Keen horsewoman Rachel Woods said: “Living with incurable cancer is a constant dance with uncertainty, an emotional rollercoaster hoping that you remain stable preparing yourself for the day the cancer in on the move again. I hope that our poetry and writing provide you with an insight into living with advanced cancer.”

“I hope our book falls into the hands of whoever needs our words. I hope it offers some comfort that you can find strength to live a fulfilled, good life, that it inspires others to grab opportunities that come their way, you never know what will come of taking a deep breath and just going for it…. join that group, club, gym, just do it the time is now!”

Jill Davies said: “I have always loved writing and poetry so being able to contribute to this book fulfils a dream for me. The creative writing group allowed me to voice my feelings in a safe environment, enabling expression of emotions, thoughts and fears. And I made some lovely new friends.”

Speech therapist Lorraine Burroughs said: “I’ve never written creatively but have embraced this opportunity and have benefited greatly. Some take home messages from me are to be kind to yourself, rest when you need to, eat when you feel able and hold your loved ones that little bit longer, enjoy spending time together be in the moment. House work and chores can wait.”

Dr Williams, who signed the books along with the writers described it as  including ‘very powerful, honest writing’ saying it shows ‘it’s not about winning and losing, it’s about living.”

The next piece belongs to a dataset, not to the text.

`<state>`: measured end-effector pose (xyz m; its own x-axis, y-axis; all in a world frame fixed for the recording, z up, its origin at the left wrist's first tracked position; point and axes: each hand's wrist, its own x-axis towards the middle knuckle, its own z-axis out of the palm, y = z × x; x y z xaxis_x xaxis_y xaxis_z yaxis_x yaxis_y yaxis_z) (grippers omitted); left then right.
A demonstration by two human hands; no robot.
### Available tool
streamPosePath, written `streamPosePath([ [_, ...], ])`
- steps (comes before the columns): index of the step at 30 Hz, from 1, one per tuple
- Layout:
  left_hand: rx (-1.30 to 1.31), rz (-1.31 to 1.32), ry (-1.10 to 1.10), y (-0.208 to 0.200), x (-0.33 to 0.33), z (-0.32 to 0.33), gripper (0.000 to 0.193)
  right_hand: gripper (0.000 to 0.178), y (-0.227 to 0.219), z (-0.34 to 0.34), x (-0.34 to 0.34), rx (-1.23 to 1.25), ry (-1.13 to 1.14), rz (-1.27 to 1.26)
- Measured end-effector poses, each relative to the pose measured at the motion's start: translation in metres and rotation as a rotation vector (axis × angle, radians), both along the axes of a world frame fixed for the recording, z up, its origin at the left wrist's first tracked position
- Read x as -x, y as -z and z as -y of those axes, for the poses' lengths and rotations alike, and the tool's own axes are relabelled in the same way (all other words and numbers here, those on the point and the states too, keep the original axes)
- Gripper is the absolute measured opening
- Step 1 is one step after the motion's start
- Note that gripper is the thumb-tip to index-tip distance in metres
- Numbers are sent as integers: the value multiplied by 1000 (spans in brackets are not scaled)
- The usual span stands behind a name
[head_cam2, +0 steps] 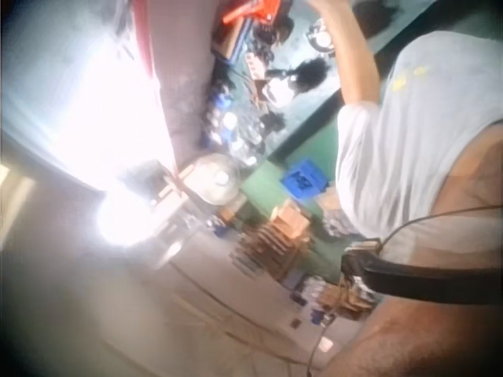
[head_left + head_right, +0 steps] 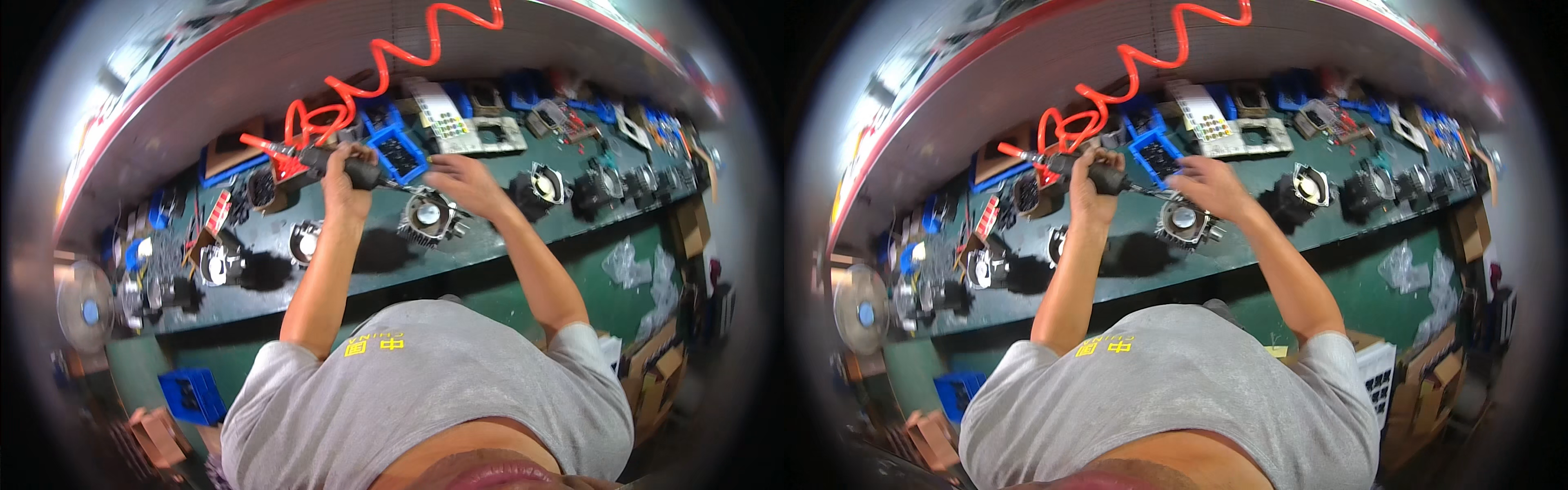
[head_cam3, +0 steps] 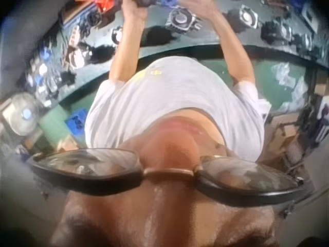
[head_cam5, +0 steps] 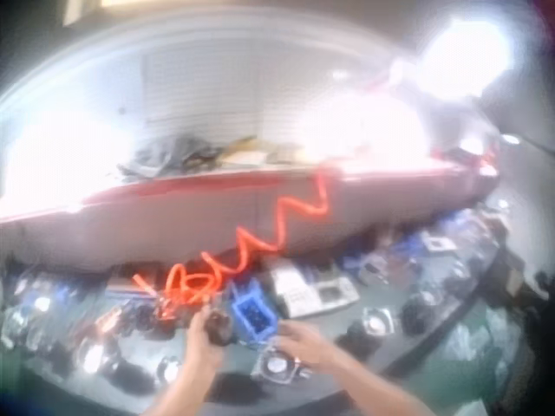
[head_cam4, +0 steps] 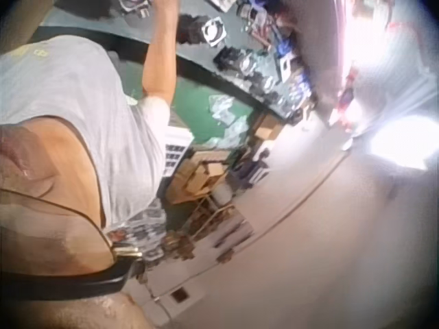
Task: The person uses a pneumatic screwdriver to fasten screws into small mechanical housings on a workbench. They repeatedly pick up housings, insert screws, and tighten them, then place the units back on the table.
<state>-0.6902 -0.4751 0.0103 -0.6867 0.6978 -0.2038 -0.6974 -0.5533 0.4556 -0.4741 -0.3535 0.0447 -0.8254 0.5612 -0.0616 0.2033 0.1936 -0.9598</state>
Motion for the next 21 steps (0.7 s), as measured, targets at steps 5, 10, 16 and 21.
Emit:
streamPosePath([
  [5, 91, -23, 26, 7, -20, -2, 20, 61, 21, 18, 70, -252, -112, 31],
  [10, 168, -14, 4, 22, -23, 7, 23, 61, 29, 38, 89, -126, -74, 58],
  [16, 350, -219, 235, 26, -17, 43, 37, 53, 40, 46, 85, -209, -48, -9],
  [21, 527, -285, 236, 58, 1, 69, 41, 53, 48, 43, 79, -206, -74, 35],
])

Emma Saysell, Chief Executive of St David’s Hospice Care said: “This is a wonderful book which I urge everyone to read. It’s a book which we will keep at the hospice and also distribute for sale in some of our shops and day hospices. The book can also be obtained by calling the hospice. The messages and feelings contained in its pages are so real, compelling and so strong.

“I have to say that even professionals in the field often don’t fully understand really what people with cancer are going through as they haven’t the actual experience of having the disease. I believe this book is a must read for all health professionals especially those that are involved in the field of cancer, hospice care, palliative care and are  health care professionals.

“Sadly, we can all fall into a trap of repeating words and phrases that are at best unhelpful and  worse demonstrate a lack of knowledge of what people with cancer, especially younger people such as the writers of this book, experience and how they want and need to be treated by the people they meet in their everyday lives.”

The book is £8. It can be obtained by visiting   The money is being shared between three charities: St David’s Hospice Care, Velindre Hospital and Secondary1st;


Seren Haf Grime worked as a dramatherapist in the NHS for ten years, utilizing the power of story to heal and empower diverse clients with a range or presentations. Seren is a co-founder and performer with The Golden Thread playback theatre company. Playback is a form of improvised, devised theatre which utilises metaphor, story, poetry and music to tell the stories of communities without a voice.

Four years ago, Seren was diagnosed with secondary breast cancer at the age of 36 and has spent the past year shielding with a young child as a single parent.